Here’s a pretty telling graph – Recorded music sales over time since 1999.   This is the truth.

oh my

If you are trying to make money selling recordings, or producing them you are selling into a market that is auguring into the earth.  If you are a pure-play label – either cash out soon and go home before it’s really too late, or start writing a new business plan.  It is time for you to start over.

If you really want to do 360 deals, then get the capacity, personnel and expertise to actually produce results or you are toast.  Todays nimble entrepreneurs and emerging music service environment is going to eat your lunch.  Specialization is in, generalization is out.

If you are a record producer or engineer, create other products to produce.  Broaden your horizons.   What are you going to be a producer of?  What “insanely great” product can you create?

If you think you can survive in the recorded music business, find something else to sell.  Simple as that.  There is no recovery from this decline.  Sure songwriters and publishers can still make money licensing for film, TV and new media (like ring tones), but the engine that has driven the music business for the past 60 years has run out of steam.

Recorded music as a propellant into prosperity is no longer viable.

Accept this fact, move on and adapt.  Use this as a jumping off point.  Reinvent yourself or your business.

This has been my mantra for the past 6 or 7 years.  If this RIAA graph above is not evidence enough, then I don’t know what is.  If you think being signed by a “record label” is your ticket to ride, then nice to have known you.   Enough already.  I can’t believe how many people still want this.  American Idol?

And if you are the RIAA, and think trying to preserve recorded music as a “business” is a sound investment, I would advise you look for another job, and soon.  Gaming Soundscan to count T-Shirts as a way of propping up the numbers and thinking everything is ok is self deception.  Look around you.

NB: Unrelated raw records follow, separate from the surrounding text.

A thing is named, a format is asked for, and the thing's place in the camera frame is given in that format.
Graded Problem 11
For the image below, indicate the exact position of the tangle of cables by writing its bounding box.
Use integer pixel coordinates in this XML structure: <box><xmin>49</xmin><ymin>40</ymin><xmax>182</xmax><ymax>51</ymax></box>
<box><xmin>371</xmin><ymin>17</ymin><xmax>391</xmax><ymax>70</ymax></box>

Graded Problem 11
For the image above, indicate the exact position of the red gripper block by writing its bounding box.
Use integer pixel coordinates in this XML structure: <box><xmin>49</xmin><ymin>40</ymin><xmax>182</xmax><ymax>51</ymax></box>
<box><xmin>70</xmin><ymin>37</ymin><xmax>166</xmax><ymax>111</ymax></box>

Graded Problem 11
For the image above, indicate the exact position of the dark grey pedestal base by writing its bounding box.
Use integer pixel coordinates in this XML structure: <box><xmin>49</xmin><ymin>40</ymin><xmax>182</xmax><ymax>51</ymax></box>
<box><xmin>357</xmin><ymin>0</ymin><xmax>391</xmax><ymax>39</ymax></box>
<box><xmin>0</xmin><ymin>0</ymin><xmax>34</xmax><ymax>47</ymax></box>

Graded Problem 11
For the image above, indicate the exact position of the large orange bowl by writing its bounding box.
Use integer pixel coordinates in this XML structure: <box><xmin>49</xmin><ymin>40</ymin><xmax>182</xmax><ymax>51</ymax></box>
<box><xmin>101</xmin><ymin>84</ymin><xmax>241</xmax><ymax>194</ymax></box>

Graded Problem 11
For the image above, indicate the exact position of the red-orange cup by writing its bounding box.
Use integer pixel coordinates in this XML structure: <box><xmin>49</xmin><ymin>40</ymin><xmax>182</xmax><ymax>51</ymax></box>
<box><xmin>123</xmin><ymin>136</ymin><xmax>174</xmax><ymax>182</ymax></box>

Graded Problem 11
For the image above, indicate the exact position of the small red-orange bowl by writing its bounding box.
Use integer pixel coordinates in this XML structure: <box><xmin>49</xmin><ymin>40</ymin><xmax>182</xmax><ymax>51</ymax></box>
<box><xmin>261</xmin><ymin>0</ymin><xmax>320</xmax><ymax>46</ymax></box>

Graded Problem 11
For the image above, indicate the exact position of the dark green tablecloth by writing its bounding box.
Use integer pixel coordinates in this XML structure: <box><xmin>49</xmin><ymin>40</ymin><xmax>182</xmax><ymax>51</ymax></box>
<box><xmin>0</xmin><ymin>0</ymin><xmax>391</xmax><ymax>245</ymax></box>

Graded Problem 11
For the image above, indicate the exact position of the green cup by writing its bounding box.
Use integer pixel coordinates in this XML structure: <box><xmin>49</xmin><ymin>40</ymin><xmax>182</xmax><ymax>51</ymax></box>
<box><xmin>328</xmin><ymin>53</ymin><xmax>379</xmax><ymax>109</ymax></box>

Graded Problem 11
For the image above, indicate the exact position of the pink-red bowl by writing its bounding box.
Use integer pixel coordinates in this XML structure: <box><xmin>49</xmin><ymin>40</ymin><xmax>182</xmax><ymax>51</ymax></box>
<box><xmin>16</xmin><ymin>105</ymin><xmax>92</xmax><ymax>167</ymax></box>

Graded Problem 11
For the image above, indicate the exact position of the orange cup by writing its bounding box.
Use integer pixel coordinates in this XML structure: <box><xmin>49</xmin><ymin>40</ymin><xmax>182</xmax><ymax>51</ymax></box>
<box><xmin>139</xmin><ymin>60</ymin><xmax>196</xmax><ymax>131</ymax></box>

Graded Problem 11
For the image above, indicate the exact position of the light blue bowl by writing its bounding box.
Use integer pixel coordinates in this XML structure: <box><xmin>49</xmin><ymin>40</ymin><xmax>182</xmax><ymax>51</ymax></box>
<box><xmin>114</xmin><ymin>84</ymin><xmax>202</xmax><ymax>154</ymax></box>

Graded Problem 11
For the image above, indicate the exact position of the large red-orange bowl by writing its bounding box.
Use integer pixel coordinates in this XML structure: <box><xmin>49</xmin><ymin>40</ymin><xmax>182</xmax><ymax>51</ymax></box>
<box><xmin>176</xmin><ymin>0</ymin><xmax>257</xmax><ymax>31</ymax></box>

This is the truth people.  Recorded music sales are going to end as a viable business driver ’cause it is just not working anymore and is an outmoded concept of what music was all about.  “Digital” tracks are not going to cut it as they have been conceived thus far because it is just the same thing in a different form.  Fixing music in time makes no more sense.  Music is more fluid than ever.  Subscription revenue and streaming licenses are not going to support anyone when they are optional.  We need something new, something bold.

With this as a background I created Music Power Network.  To help people discover the future of music for themselves, and create a plan to take their careers forward.

We have to dig deep here.  This is a time to be honest with ourselves.  What is your music career all about anyway?  How are you going to survive?  What are your goals and your dreams?  How do you define success?  You can’t eat passion and you can’t spend perseverance.  What is your business plan?  What is your marketing plan?  We need some new ideas.  What are you going to do?

It is too easy to say that a 360 model is the way to go.  360 for who?  You or the “label”? What do you really need?  Who is actually going to provide the services required?  What does the team look like?  Where is the value, talent and capital going to come from?  Who is going to back your vision?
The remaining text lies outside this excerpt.